Sep 21 2017
A new five-year grant totaling $5,382,423 to Jackson Laboratory (JAX) Assistant Professor Catherine Kaczorowski will fund research to explore why some people with a family history of Alzheimer's disease, and even brain changes associated with the disease, nevertheless manage to maintain their cognitive capabilities.
Understanding the genetic factors behind this so-called cognitive resilience could provide targets for treatment and prevention of Alzheimer's disease.
Several genetic mutations have been traced to a rare, early-onset type of Alzheimer's disease that runs in families and appears in patients as young as 30 years old. With the new grant from the National Institute on Aging, Kaczorowski will study mice carrying these mutations to identify other genetic factors that may overcome the cognitive decline that usually comes with Alzheimer's disease.
These resilience factors could point the way to new treatments that promote healthy brain aging and resistance to Alzheimer's disease, including the more common, late-onset version of the disease for which there is no known genetic cause.
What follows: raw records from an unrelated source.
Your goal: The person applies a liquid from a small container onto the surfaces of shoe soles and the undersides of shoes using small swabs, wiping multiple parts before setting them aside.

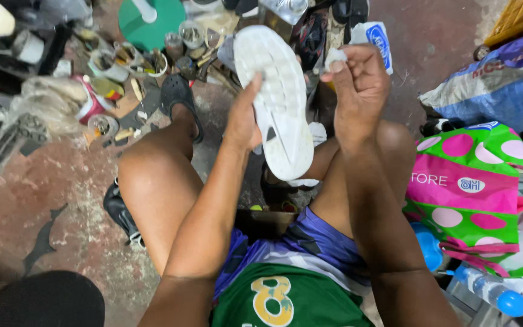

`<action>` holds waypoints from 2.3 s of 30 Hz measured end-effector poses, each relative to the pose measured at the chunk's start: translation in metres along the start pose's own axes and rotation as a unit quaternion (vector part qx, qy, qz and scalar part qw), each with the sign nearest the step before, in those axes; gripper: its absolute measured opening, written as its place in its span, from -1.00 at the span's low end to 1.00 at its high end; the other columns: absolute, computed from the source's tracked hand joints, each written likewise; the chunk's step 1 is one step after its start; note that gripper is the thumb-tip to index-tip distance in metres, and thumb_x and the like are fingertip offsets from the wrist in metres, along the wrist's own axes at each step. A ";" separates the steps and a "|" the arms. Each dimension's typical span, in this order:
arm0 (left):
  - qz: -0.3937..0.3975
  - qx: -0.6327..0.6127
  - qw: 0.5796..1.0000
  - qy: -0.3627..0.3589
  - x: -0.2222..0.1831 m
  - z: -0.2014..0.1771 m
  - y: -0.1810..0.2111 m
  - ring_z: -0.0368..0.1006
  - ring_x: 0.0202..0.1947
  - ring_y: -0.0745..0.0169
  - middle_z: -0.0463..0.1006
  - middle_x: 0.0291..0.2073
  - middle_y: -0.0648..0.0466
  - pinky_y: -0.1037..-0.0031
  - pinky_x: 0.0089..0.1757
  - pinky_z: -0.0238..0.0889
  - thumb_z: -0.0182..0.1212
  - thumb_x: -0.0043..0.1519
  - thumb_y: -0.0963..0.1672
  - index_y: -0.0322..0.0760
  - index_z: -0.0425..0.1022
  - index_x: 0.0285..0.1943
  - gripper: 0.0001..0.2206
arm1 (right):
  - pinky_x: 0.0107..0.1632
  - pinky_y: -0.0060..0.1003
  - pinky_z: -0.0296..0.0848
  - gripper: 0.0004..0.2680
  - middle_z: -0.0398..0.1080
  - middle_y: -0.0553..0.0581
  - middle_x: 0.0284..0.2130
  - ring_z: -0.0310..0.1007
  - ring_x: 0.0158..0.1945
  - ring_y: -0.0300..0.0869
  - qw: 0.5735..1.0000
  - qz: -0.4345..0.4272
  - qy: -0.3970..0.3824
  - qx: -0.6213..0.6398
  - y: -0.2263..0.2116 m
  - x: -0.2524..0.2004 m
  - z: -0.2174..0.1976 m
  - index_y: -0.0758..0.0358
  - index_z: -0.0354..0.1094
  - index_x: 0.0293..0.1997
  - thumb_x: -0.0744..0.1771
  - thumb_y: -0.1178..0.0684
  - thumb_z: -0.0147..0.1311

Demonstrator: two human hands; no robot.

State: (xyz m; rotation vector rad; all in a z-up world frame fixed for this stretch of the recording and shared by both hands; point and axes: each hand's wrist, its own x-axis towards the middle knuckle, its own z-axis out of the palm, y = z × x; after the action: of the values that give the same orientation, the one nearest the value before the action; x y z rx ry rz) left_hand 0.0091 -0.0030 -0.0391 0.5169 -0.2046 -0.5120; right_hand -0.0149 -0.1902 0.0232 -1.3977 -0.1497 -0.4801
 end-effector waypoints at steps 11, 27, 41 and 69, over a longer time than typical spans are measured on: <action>0.101 -0.025 0.994 -0.030 0.012 0.011 0.051 0.41 0.32 -0.02 0.33 0.43 -0.14 0.00 0.10 0.48 0.04 0.44 0.05 -0.42 0.10 0.56 -0.39 | -0.11 -0.29 0.40 -0.89 0.40 0.17 -0.23 0.43 -0.16 -0.09 0.922 -0.126 -0.197 -0.309 -0.066 -0.012 0.027 0.34 0.44 -0.08 0.35 0.32 0.22; 0.114 0.035 0.992 -0.034 0.002 0.019 0.070 0.43 0.26 -0.06 0.33 0.40 -0.22 0.03 0.08 0.47 0.03 0.44 -0.06 -0.48 0.10 0.53 -0.46 | -0.21 -0.20 0.37 -0.90 0.31 0.18 -0.37 0.40 -0.30 -0.06 0.901 -0.084 -0.208 -0.372 -0.070 -0.021 0.042 0.32 0.44 -0.15 0.32 0.32 0.21; 0.206 0.004 0.978 -0.003 0.001 0.035 0.073 0.48 0.14 -0.14 0.42 0.27 -0.29 0.00 0.01 0.53 -0.06 0.43 0.16 -0.49 0.17 0.51 -0.30 | 0.15 -0.45 0.37 -0.92 0.25 0.12 0.06 0.32 0.06 -0.34 0.995 0.056 -0.075 -0.025 -0.035 -0.069 0.047 0.37 0.26 0.04 0.46 0.34 0.02; 0.146 -0.064 0.984 0.081 -0.005 0.040 0.016 0.50 0.10 -0.12 0.46 0.23 -0.24 -0.03 0.00 0.51 -0.27 0.36 0.30 -0.41 0.18 0.49 -0.18 | -0.11 -0.11 0.40 -0.86 0.42 0.20 -0.23 0.41 -0.18 0.06 0.906 -0.165 -0.134 -0.367 -0.069 -0.057 0.068 0.30 0.42 -0.12 0.30 0.32 0.21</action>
State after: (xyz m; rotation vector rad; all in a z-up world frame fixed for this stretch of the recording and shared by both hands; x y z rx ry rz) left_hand -0.0011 -0.0055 0.0029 0.3921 -0.0873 -0.1941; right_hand -0.0816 -0.1176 0.0767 -2.1993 -0.4699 -0.6595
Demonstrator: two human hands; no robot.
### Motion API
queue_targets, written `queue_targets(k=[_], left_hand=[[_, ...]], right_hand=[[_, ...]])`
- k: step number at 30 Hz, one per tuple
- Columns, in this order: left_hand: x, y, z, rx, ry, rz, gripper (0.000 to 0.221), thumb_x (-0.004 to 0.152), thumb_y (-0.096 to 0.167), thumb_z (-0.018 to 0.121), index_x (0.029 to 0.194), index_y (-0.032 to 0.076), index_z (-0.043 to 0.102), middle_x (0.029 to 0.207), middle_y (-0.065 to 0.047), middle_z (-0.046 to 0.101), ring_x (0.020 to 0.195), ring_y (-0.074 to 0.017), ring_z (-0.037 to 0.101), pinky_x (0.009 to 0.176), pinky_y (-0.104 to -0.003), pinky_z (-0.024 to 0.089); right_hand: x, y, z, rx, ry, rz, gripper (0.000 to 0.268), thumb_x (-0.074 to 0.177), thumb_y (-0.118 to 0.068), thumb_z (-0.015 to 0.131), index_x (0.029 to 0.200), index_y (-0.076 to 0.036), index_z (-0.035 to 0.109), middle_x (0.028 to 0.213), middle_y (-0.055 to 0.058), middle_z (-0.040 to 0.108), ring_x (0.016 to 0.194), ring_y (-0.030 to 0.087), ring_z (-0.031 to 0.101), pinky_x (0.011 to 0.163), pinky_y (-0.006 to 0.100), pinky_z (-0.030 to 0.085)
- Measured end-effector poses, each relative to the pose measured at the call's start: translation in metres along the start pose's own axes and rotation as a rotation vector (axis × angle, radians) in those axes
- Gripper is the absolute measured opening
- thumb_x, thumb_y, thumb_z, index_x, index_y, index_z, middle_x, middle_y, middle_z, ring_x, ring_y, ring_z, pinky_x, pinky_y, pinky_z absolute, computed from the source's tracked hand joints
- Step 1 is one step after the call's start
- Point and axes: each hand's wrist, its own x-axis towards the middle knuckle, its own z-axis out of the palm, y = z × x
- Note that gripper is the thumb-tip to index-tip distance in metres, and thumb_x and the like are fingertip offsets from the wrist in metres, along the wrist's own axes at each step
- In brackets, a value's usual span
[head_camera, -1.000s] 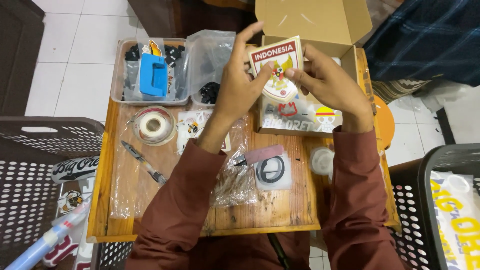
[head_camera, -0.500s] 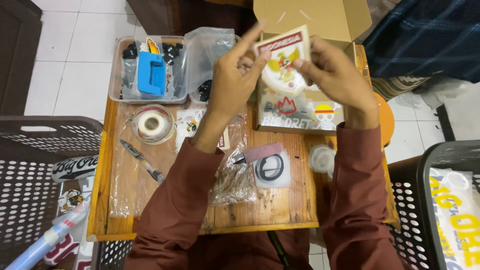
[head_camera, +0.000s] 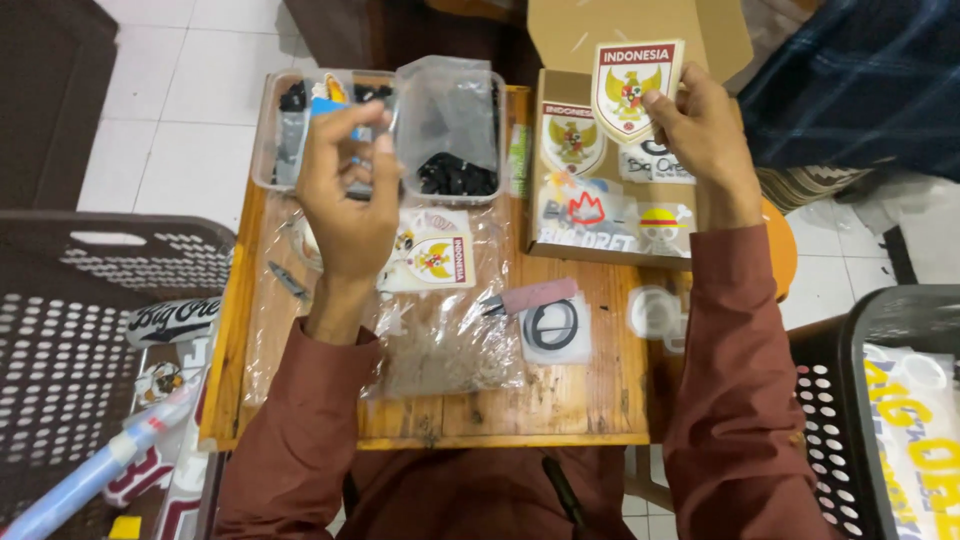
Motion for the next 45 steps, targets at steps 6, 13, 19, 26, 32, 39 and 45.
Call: queue_targets(k=[6, 13, 19, 26, 32, 39, 45], left_hand=[[-0.033, -0.022, -0.009, 0.146, -0.065, 0.095, 0.024, 0.088, -0.013, 0.064, 0.100, 0.007, 0.068, 0.098, -0.005, 0.067, 0.065, -0.0121, 0.048, 0.057, -0.025, 0.042], [-0.073, -0.033, 0.023, 0.190, -0.434, 0.293, 0.009, 0.089, 0.009, 0.069, 0.096, 0.013, 0.073, 0.105, 0.001, 0.068, 0.059, -0.0105, 0.058, 0.047, -0.026, 0.044], [-0.091, -0.049, 0.036, 0.127, -0.586, 0.234, 0.018, 0.088, 0.006, 0.060, 0.095, 0.015, 0.075, 0.099, 0.004, 0.065, 0.050, -0.0084, 0.046, 0.043, -0.022, 0.037], [-0.092, -0.052, 0.036, 0.108, -0.595, 0.181, 0.019, 0.089, 0.006, 0.059, 0.094, 0.016, 0.075, 0.099, 0.006, 0.066, 0.049, -0.0070, 0.044, 0.044, -0.021, 0.036], [-0.085, -0.043, 0.029, 0.163, -0.482, 0.139, 0.014, 0.089, 0.014, 0.061, 0.094, 0.025, 0.068, 0.094, 0.006, 0.067, 0.081, -0.0232, 0.074, 0.066, -0.035, 0.060], [-0.082, -0.043, 0.028, 0.205, -0.430, 0.124, 0.012, 0.090, 0.017, 0.063, 0.094, 0.026, 0.069, 0.095, 0.008, 0.068, 0.082, -0.0214, 0.074, 0.067, -0.033, 0.061], [-0.079, -0.038, 0.025, 0.127, -0.441, 0.070, 0.016, 0.088, 0.013, 0.063, 0.091, 0.027, 0.070, 0.094, 0.008, 0.069, 0.085, -0.0219, 0.074, 0.071, -0.033, 0.060]], right_hand=[[0.022, 0.034, 0.028, -0.024, -0.248, 0.016, 0.026, 0.101, 0.002, 0.056, 0.126, 0.007, 0.059, 0.095, 0.013, 0.064, 0.072, 0.014, 0.053, 0.059, 0.025, 0.044], [0.044, 0.060, 0.063, -0.197, -0.283, 0.251, 0.021, 0.103, -0.009, 0.064, 0.118, 0.006, 0.064, 0.087, 0.013, 0.065, 0.062, 0.014, 0.054, 0.053, 0.027, 0.043], [0.057, 0.094, 0.078, -0.160, -0.252, 0.341, 0.017, 0.101, -0.004, 0.062, 0.110, 0.010, 0.063, 0.089, 0.014, 0.065, 0.067, 0.019, 0.060, 0.056, 0.030, 0.050], [0.042, 0.062, 0.088, -0.468, -0.204, 0.252, 0.023, 0.096, -0.008, 0.070, 0.081, 0.009, 0.067, 0.063, 0.016, 0.065, 0.050, 0.026, 0.062, 0.052, 0.036, 0.051], [0.043, 0.077, 0.093, -0.845, -0.150, 0.102, 0.049, 0.094, -0.028, 0.073, 0.111, 0.017, 0.067, 0.097, 0.038, 0.071, 0.098, 0.057, 0.068, 0.080, 0.062, 0.056], [0.040, 0.060, 0.087, -0.865, -0.194, 0.158, 0.055, 0.098, -0.036, 0.072, 0.118, 0.015, 0.063, 0.106, 0.038, 0.069, 0.105, 0.058, 0.066, 0.084, 0.065, 0.054], [0.037, 0.051, 0.086, -0.905, -0.194, 0.153, 0.061, 0.100, -0.041, 0.070, 0.118, 0.018, 0.066, 0.113, 0.039, 0.068, 0.105, 0.058, 0.066, 0.086, 0.064, 0.054]])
Earlier this month, Kaczorowski was recognized by The Glenn Foundation for Medical Research with a $60,000 award for research in biological mechanisms of aging. In May she received a five-year, $3.2 million grant from the National Institute on Aging for a research project identifying novel genetic factors and mechanisms of memory decline in normal cognitive aging that may also influence risk for developing Alzheimer's disease.